> **Aim of the exercise**:
From the records below, copy out exactly the lines from the one containing "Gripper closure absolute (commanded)" to the one containing "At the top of", both included. Add nothing else.

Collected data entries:

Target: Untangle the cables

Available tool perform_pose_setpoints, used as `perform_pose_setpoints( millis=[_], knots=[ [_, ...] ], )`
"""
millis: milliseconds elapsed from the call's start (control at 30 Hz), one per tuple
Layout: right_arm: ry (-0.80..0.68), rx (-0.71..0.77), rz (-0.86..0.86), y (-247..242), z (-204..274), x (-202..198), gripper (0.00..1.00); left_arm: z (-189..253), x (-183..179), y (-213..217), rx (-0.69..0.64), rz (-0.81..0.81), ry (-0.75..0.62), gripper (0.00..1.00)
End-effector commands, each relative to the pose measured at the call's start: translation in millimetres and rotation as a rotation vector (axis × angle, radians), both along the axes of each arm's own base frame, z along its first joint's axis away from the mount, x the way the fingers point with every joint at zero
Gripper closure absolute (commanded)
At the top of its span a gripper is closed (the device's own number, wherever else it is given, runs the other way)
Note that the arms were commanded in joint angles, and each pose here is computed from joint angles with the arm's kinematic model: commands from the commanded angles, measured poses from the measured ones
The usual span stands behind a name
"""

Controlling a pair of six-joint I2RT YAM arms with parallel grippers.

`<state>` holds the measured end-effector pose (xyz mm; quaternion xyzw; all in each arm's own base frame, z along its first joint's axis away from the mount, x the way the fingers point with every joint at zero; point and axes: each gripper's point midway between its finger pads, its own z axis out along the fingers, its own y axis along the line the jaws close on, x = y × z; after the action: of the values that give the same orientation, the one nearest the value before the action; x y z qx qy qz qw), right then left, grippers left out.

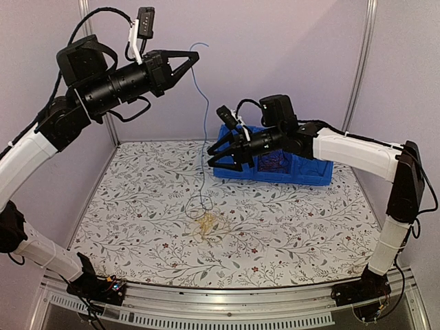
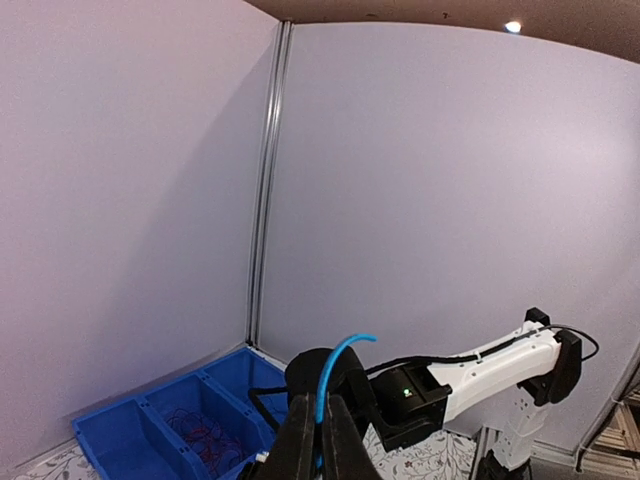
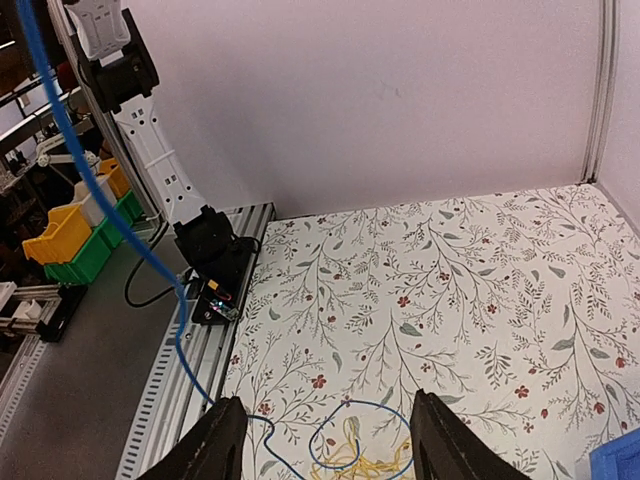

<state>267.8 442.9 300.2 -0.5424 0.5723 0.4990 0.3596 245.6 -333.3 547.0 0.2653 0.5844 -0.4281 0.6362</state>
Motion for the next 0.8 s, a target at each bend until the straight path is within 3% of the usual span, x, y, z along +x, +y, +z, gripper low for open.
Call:
perform_pose_setpoints(
  millis=[0, 300, 500, 600, 633, 733, 767],
  knots=[
    [-0.008, 0.081, 0.008, 5.4, 26.4, 2.4, 0.39, 0.8, 0.4, -4.7, -0.02, 0.003, 0.012, 1.0],
    [0.072, 0.154, 0.227, 2.1, 35.5, -34.0, 0.29, 2.6, -0.1, -1.0, -0.042, 0.016, 0.0, 1.0],
    [0.109, 0.156, 0.177, 9.6, 45.5, -27.4, 0.3, 5.9, -0.8, -1.3, -0.057, 0.012, -0.005, 1.0],
    [0.105, 0.153, 0.153, 13.6, 45.3, -20.9, 0.41, 6.8, 0.1, -0.3, -0.059, 0.018, -0.009, 1.0],
    [0.102, 0.153, 0.145, 13.9, 45.7, -18.9, 0.49, 6.0, 0.4, -0.7, -0.058, 0.02, -0.008, 1.0],
    [0.107, 0.139, 0.109, 14.9, 44.6, -13.6, 0.88, 2.9, 3.1, 0.1, -0.05, 0.035, -0.009, 1.0],
    [0.102, 0.133, 0.092, 14.0, 46.2, -11.8, 0.97, 2.5, 3.4, 1.7, -0.048, 0.043, -0.011, 1.0]
  ],
)
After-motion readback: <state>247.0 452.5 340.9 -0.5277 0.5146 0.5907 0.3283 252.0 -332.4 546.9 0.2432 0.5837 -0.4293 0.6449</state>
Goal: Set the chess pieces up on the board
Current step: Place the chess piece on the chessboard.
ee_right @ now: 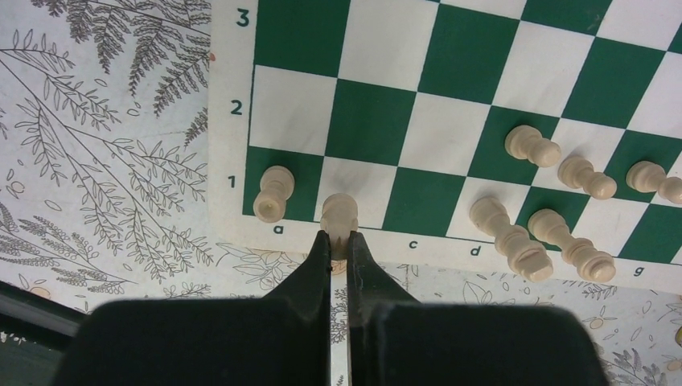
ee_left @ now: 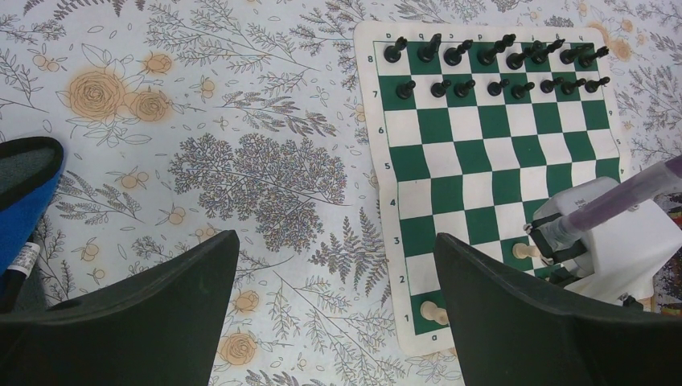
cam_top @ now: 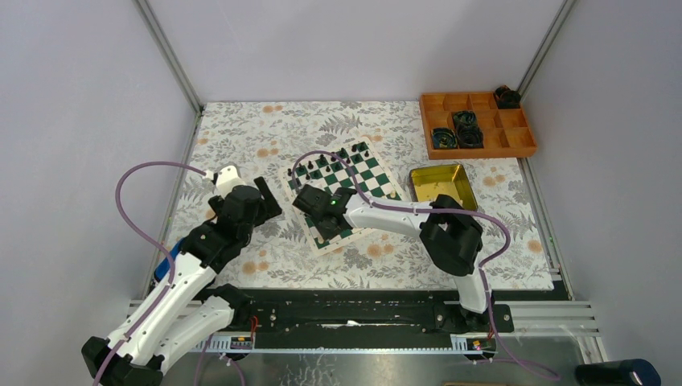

> **Output**:
Gripper closure absolute (commanded)
At the top of its span a gripper is closed (the device's own number, wherever else it is given, runs the other way)

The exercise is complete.